» TASK BRIEF:
Your answer must consist solely of the line containing "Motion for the" and each line after it through the end of the data, copied exactly.

» GIVEN INFORMATION:
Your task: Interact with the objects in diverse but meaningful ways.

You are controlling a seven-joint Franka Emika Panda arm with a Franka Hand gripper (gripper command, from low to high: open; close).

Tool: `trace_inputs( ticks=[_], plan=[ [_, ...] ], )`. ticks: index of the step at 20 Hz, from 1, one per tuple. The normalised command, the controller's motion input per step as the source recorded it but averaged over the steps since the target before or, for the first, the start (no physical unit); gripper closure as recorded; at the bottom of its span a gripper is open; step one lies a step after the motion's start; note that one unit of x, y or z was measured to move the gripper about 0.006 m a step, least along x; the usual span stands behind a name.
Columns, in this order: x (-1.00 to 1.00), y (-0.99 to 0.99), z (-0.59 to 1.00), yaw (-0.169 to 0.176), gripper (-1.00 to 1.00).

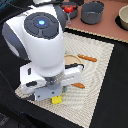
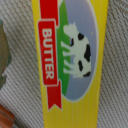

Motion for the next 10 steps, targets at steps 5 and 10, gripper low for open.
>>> trace_inputs(
  ticks=[5, 10],
  plan=[
    [0.19, 0.00, -0.03, -0.005, 1.00],
    [0.19, -0.01, -0.05, -0.005, 1.00]
  ],
)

» COMPLETED EXERCISE:
Motion for the next 10 steps, targets at steps 5 and 10, gripper low for open.
>>> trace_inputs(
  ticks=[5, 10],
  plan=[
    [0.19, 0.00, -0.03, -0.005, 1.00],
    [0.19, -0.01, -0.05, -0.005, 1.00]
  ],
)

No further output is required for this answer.